I enjoyed it though. I knew it would be hard. Plus having terrible sleep doesn't help.
Coughing is still frustrating... Medicine does not help. I have seen an increase recently but am hoping that will turn around soon... Friday was the worst for this, to be honest. But somehow I got thru all the class library times and didn't break down coughing as the narrator during the puppet show yesterday (that was my biggest concern, phew).
Enjoyed time with my family this week. Little things like my kiddo finally getting new shoes felt like such a success story. Felt a little sad that I didn't have energy to go to one event that I'd committed to and another one I was excited about but being careful is more important.
Got x-ray done. Shoulder/neck pain is so annoying. Distracting. Curious to see what my oncologist says.

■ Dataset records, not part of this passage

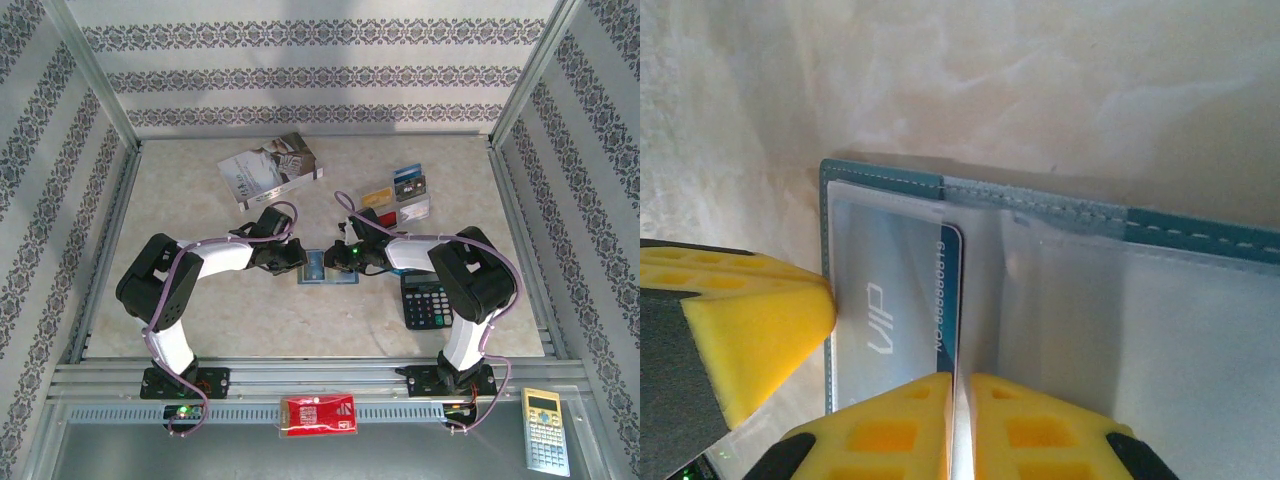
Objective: Take the credit cards out of the card holder
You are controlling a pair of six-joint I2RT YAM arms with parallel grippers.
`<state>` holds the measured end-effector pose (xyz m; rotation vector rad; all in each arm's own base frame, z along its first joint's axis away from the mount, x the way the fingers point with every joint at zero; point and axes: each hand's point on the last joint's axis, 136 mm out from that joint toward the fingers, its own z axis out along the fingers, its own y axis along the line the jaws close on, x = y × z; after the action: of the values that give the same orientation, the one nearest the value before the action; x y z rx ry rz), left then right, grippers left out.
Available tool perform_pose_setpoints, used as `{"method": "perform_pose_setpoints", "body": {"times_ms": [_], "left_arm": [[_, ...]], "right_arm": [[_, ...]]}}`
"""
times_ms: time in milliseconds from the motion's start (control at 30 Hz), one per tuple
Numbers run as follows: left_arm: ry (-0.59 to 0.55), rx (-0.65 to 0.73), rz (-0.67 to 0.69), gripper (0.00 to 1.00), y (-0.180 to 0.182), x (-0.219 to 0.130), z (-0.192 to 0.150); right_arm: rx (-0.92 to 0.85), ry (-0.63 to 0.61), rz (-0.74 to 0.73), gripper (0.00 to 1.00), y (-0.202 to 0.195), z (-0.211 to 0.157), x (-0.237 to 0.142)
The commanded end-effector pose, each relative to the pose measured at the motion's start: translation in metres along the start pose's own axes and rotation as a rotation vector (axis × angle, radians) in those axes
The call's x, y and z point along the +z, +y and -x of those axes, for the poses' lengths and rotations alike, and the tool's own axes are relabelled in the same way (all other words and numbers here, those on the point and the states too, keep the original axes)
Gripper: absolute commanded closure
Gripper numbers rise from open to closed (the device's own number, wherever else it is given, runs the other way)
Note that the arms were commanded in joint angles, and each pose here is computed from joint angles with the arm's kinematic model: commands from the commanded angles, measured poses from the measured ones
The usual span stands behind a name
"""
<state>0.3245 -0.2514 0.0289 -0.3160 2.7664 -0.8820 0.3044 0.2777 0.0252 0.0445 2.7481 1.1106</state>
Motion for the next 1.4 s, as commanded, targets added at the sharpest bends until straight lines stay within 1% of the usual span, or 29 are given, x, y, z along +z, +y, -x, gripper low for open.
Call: {"method": "perform_pose_setpoints", "body": {"times_ms": [0,700,1000,1100,1233,1367], "left_arm": [[0.032,-0.014,0.076,0.89,0.02,0.008,-0.015],[0.065,-0.008,0.083,0.92,0.028,0.013,-0.023],[0.086,-0.011,0.072,0.92,0.028,0.017,-0.028],[0.086,-0.011,0.07,0.92,0.028,0.016,-0.028],[0.076,-0.004,0.078,0.92,0.028,0.013,-0.026],[0.054,0.013,0.095,0.92,0.026,0.007,-0.02]], "right_arm": [[-0.014,-0.003,0.027,0.85,0.004,0.006,0.002],[-0.002,0.014,0.071,0.85,0.008,0.004,0.007],[-0.019,0.013,0.133,0.86,0.019,0.004,0.008],[-0.022,0.013,0.132,0.87,0.019,0.003,0.009],[-0.02,-0.002,0.117,0.91,0.016,0.004,0.007],[-0.02,-0.021,0.099,0.91,0.011,0.005,0.003]]}}
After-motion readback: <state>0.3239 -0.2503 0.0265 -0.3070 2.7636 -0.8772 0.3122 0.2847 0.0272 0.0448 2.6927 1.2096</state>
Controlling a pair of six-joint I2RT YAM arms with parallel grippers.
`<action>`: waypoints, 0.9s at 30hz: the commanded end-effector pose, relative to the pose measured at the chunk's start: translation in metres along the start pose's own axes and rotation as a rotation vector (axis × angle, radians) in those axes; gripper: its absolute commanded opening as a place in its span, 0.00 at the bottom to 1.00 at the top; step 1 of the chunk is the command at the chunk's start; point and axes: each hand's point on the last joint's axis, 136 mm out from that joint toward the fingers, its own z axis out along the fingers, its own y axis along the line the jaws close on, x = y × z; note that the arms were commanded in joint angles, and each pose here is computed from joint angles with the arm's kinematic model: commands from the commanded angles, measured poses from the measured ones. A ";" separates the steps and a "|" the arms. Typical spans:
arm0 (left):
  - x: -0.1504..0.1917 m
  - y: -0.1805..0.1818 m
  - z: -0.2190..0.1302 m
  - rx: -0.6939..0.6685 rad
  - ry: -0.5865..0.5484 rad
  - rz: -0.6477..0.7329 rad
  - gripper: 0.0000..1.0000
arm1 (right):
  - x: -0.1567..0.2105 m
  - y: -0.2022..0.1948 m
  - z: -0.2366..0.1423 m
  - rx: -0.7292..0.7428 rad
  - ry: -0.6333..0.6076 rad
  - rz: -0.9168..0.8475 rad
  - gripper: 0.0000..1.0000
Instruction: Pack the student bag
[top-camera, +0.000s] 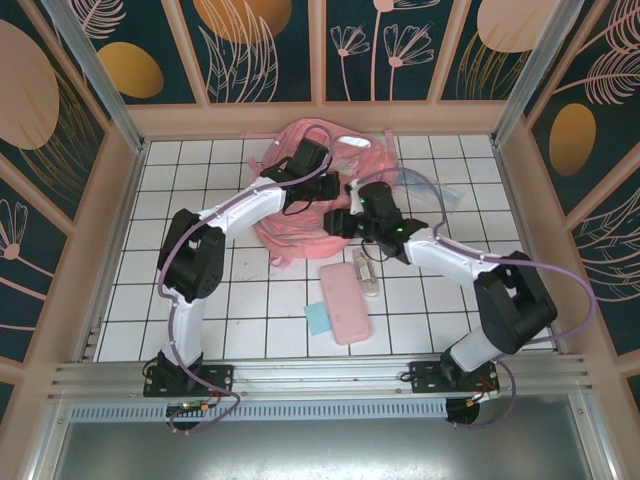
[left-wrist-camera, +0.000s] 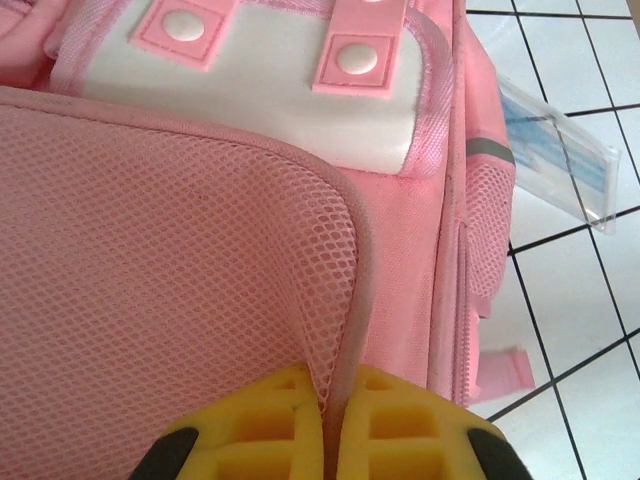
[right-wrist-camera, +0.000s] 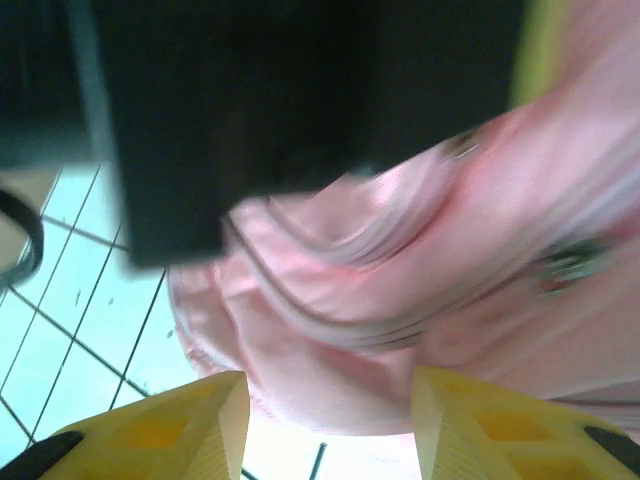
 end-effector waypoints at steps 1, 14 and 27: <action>-0.038 -0.044 -0.043 0.151 -0.143 0.058 0.00 | -0.027 -0.026 -0.022 -0.004 -0.078 0.130 0.47; -0.027 -0.047 -0.050 0.184 -0.118 0.087 0.00 | -0.069 -0.087 0.009 -0.069 -0.110 0.397 0.50; -0.007 -0.048 -0.042 0.231 -0.057 0.106 0.00 | -0.074 -0.062 0.061 -0.291 -0.071 0.440 0.33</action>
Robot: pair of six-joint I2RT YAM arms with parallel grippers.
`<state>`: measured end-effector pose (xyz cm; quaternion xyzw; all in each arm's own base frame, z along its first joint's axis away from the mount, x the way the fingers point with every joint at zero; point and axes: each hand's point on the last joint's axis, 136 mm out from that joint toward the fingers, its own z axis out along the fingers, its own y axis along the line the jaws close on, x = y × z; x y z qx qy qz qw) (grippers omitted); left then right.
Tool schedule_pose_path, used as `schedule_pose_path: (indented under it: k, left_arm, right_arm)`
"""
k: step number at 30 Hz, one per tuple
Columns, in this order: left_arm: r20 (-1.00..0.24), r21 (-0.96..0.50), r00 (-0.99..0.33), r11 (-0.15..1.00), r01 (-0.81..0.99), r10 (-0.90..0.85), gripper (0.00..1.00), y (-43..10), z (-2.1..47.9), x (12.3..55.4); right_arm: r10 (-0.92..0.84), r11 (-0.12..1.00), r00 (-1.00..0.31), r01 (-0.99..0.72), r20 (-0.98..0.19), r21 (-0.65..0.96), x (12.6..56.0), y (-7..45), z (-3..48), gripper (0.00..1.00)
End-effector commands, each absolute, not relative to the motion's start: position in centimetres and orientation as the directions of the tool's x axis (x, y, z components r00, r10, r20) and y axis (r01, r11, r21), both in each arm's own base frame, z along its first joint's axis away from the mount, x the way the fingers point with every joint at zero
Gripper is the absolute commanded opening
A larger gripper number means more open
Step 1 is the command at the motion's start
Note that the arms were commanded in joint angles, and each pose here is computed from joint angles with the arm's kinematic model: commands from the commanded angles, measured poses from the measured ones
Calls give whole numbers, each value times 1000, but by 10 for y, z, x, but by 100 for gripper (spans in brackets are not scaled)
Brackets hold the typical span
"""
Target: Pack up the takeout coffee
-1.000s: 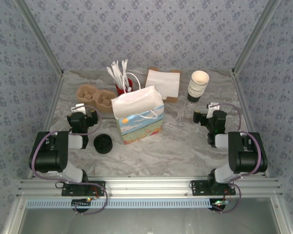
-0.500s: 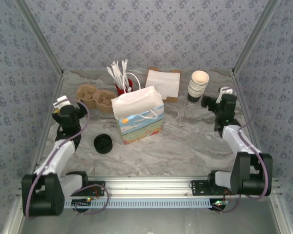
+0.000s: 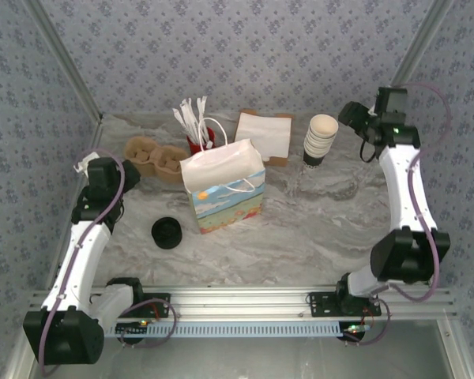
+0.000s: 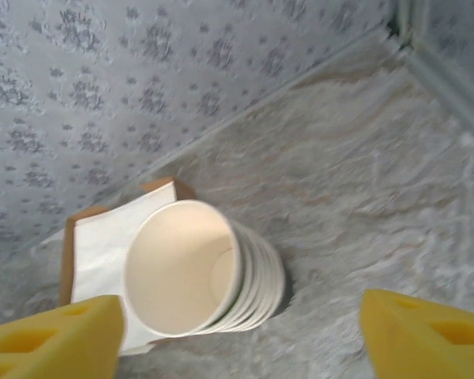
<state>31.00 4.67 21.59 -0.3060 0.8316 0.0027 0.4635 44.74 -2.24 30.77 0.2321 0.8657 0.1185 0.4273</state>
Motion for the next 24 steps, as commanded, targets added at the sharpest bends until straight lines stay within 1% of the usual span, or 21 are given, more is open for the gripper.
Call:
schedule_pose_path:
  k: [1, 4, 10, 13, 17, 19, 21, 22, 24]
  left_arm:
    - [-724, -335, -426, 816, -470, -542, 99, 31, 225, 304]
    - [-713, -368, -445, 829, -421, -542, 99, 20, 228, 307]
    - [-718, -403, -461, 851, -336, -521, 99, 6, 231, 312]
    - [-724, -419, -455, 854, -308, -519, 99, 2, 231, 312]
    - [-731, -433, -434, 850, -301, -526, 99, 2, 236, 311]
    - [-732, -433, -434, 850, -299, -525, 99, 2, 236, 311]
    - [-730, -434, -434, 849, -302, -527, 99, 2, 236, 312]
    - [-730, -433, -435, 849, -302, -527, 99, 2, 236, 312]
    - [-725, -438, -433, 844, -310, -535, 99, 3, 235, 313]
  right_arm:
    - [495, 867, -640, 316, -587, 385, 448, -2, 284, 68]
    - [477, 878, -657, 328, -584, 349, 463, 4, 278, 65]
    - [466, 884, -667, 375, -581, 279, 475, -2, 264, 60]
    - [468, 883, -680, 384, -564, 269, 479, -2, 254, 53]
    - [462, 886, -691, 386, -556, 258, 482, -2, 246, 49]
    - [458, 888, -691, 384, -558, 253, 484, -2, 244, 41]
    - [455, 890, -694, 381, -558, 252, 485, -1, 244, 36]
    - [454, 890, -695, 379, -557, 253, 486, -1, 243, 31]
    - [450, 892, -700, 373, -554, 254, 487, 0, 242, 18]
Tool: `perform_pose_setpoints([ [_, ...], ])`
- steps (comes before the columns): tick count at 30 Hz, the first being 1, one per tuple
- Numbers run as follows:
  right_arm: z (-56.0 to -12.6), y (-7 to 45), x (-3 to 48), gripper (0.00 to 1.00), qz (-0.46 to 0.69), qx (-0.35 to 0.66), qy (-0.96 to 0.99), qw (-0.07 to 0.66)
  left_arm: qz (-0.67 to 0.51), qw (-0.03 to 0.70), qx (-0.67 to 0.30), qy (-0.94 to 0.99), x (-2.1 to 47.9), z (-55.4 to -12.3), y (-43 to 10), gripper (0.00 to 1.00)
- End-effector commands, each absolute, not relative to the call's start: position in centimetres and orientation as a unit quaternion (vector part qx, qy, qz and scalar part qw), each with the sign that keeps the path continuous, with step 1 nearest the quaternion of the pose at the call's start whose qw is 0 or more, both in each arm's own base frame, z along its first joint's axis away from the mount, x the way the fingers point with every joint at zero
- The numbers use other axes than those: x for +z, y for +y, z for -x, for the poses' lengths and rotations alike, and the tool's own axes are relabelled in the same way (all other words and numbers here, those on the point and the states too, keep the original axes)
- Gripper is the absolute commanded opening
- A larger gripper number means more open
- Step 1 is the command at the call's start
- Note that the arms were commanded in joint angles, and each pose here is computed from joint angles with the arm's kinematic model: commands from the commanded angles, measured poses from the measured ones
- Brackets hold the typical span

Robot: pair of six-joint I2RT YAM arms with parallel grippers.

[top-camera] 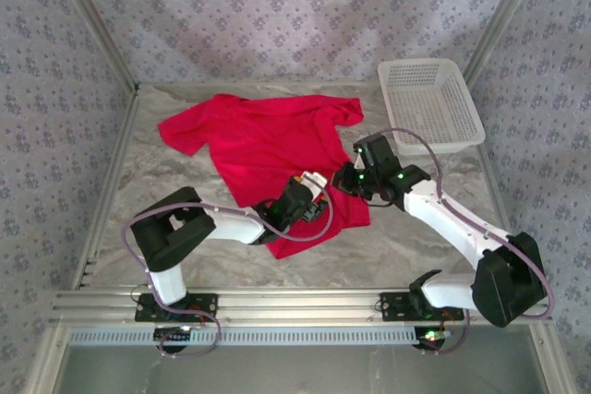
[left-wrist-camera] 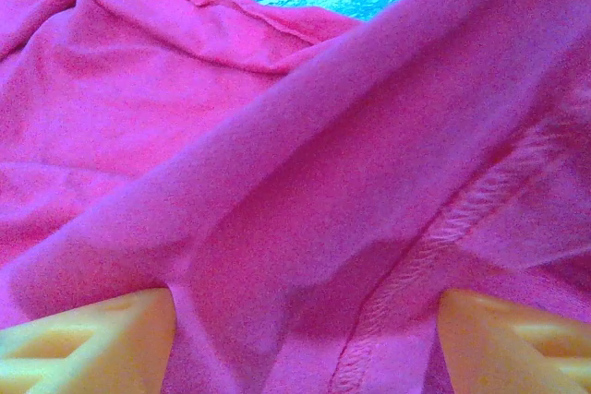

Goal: Fold the inside-out t-shirt

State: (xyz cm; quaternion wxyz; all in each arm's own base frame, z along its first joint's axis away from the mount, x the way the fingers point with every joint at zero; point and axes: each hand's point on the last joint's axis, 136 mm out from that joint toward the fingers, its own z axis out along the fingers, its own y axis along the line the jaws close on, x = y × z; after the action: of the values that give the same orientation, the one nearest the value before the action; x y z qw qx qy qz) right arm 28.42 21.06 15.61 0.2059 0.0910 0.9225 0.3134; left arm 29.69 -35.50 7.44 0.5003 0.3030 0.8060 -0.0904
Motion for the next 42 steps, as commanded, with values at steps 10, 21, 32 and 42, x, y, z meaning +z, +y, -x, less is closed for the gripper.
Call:
perform_pose_setpoints([
  [10,-28.8,19.9,16.6,0.0,-0.104,0.312,0.919,0.216,-0.226,0.497,-0.034,0.837,9.3,-32.3,-28.8,0.0],
  [21,-38.8,17.3,17.0,0.0,-0.052,0.173,0.93,0.319,-0.302,0.283,-0.258,0.873,15.4,-26.5,-36.5,0.0],
  [32,-35.8,13.9,12.2,0.42,-0.099,0.163,0.957,0.22,-0.167,0.155,-0.381,0.896,16.4,-29.9,-37.2,0.0],
  [42,-27.8,22.0,8.8,0.0,-0.058,0.286,0.931,0.221,-0.146,0.158,-0.389,0.896,19.1,-30.9,-37.3,0.0],
])
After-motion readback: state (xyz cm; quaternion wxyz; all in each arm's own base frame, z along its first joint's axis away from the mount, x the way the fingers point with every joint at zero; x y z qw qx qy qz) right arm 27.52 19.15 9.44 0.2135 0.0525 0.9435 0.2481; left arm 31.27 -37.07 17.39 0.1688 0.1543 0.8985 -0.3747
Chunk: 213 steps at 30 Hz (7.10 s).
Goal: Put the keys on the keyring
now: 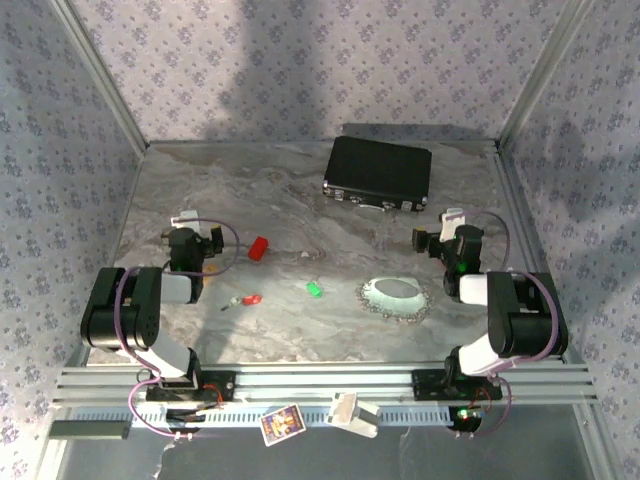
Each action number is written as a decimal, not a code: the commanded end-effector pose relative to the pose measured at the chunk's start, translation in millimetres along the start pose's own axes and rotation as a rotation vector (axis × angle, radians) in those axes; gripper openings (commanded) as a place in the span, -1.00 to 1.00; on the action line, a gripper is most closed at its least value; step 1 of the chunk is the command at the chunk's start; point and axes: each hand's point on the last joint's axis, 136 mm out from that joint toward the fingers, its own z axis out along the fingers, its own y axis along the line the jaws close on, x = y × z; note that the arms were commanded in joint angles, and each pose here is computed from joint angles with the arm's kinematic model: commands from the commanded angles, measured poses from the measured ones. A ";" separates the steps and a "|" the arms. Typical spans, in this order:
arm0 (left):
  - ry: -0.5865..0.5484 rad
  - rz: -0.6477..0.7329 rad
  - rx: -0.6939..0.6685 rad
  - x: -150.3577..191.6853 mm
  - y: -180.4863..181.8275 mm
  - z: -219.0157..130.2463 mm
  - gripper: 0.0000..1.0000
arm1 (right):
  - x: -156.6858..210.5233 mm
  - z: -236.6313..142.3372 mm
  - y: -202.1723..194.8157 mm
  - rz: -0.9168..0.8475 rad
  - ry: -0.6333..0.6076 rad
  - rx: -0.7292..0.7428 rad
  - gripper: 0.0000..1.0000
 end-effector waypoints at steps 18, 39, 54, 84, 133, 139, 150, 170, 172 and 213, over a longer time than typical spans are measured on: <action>-0.034 -0.027 -0.004 -13.1 2.7 1.0 0.99 | -6.5 2.7 -1.4 -0.011 -0.005 -0.004 0.98; -0.077 -0.067 0.051 -82.9 1.6 -38.8 0.92 | -62.7 -41.4 6.4 0.109 -0.016 0.019 0.74; 0.106 -0.115 0.320 -64.5 -81.6 -127.7 0.92 | 12.6 -104.0 104.2 0.287 0.584 -0.046 0.43; 0.255 -0.180 0.545 13.8 -198.9 -189.2 0.92 | 133.7 -157.1 100.2 0.526 0.962 0.103 0.26; 0.232 -0.281 0.406 17.9 -151.0 -190.5 0.95 | 49.4 -67.0 240.3 1.003 0.890 0.171 -0.03; 0.216 -0.300 0.408 16.5 -143.4 -193.9 0.94 | 61.5 -58.4 243.6 1.007 0.908 0.216 -0.01; 0.212 -0.317 0.402 22.4 -136.5 -194.1 0.94 | 71.4 -50.0 246.3 1.001 0.923 0.253 -0.26; 0.202 -0.330 0.399 21.9 -132.4 -194.9 0.94 | 68.3 -53.5 245.1 0.938 0.915 0.242 -0.37; 0.202 -0.329 0.399 21.3 -132.2 -195.4 0.94 | 56.3 -52.8 241.5 0.877 0.888 0.225 -0.35; 0.236 -0.321 0.447 22.9 -145.6 -197.9 0.93 | 77.6 -44.0 245.6 -0.458 0.999 -0.504 -0.24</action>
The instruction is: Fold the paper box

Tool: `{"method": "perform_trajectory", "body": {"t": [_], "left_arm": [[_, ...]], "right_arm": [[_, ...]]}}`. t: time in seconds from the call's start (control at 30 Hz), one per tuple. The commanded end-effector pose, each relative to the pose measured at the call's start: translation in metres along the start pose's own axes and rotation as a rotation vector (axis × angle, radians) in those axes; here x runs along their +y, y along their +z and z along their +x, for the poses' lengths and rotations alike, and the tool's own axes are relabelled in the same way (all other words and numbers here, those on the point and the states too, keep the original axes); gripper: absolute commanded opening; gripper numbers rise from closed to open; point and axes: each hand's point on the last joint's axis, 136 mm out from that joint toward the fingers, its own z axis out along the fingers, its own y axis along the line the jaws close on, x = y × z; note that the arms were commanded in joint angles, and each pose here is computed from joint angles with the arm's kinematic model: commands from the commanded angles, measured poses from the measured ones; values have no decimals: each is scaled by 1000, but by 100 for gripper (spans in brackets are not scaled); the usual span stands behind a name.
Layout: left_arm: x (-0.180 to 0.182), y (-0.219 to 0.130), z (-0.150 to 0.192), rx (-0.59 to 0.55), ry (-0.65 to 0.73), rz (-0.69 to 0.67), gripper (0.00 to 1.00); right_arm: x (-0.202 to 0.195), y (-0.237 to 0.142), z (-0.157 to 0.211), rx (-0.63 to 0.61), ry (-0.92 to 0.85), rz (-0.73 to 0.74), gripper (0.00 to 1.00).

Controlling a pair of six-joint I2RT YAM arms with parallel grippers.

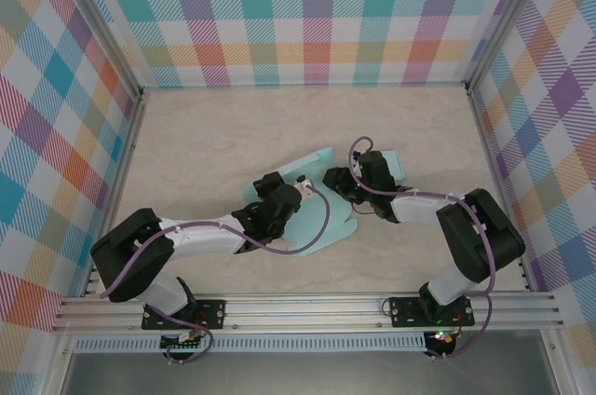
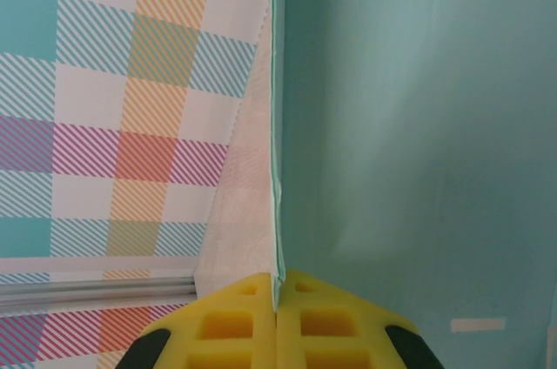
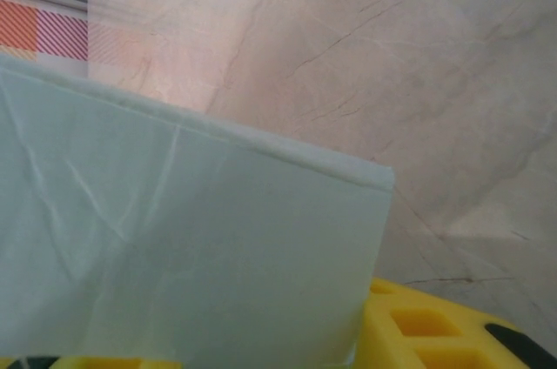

Hoping to get a referral note to see that specialist, shall see.
Gotta say, these past three days waking up and being free of the hospital trek was a beautiful thing.
Enjoyed the children's book week, a bit going on next week as well with an author visit and also a favorite author friend visiting my home... all good things...
So... I sorted and organized all my paperwork again for medical info. I tend to allow it to accumulate (in a somewhat organized manner) during each treatment and then at the end sort it out... another form of closure. It's amazing how thick this health documentation file has grown since my diagnosis in August. What a long time it has been, yet so short in the scheme of things I suppose. Happy to have things sorted there. Now on to organizing little areas so that when we move it will be easier to pack...
I have an issue that I've been really quiet about. I suppose this journal hasn't really felt like the place to reflect on this but now... I'm ok with it:
I'm not fond of how Susan B. Komen for the Cure manages the funding that is raised. I find that there is enough awareness of breast cancer, I dream that they could refocus on funding research... I find that pamphlets about breast exams and encouragement about getting mammograms is important, don't get me wrong... but I find it disturbing how little of their fundraising goes towards research and innovation presently... I follow one woman blogger who has started a change.org petition... I was happy to sign this, thought I'd share.
One sweet kiddo this week came up to me with big eyes and said, "You've been so brave." I asked, "What? Doing the puppet show?" She said, "No, when you were sick..." I told her, "Yes I am brave." And then moved on. It is amazing how being at work can distract me from illness. A very good thing sometimes.
Thanks for journeying with me as always...
|See my Dr. Seuss converse shoes? I love them...|
inspired from the book If I ran the circus. I dressed as Where's Waldo/Wally.
Thanks to some wonderful people for loaning me, my kiddo, and some other colleagues the costumes,
made life much easier.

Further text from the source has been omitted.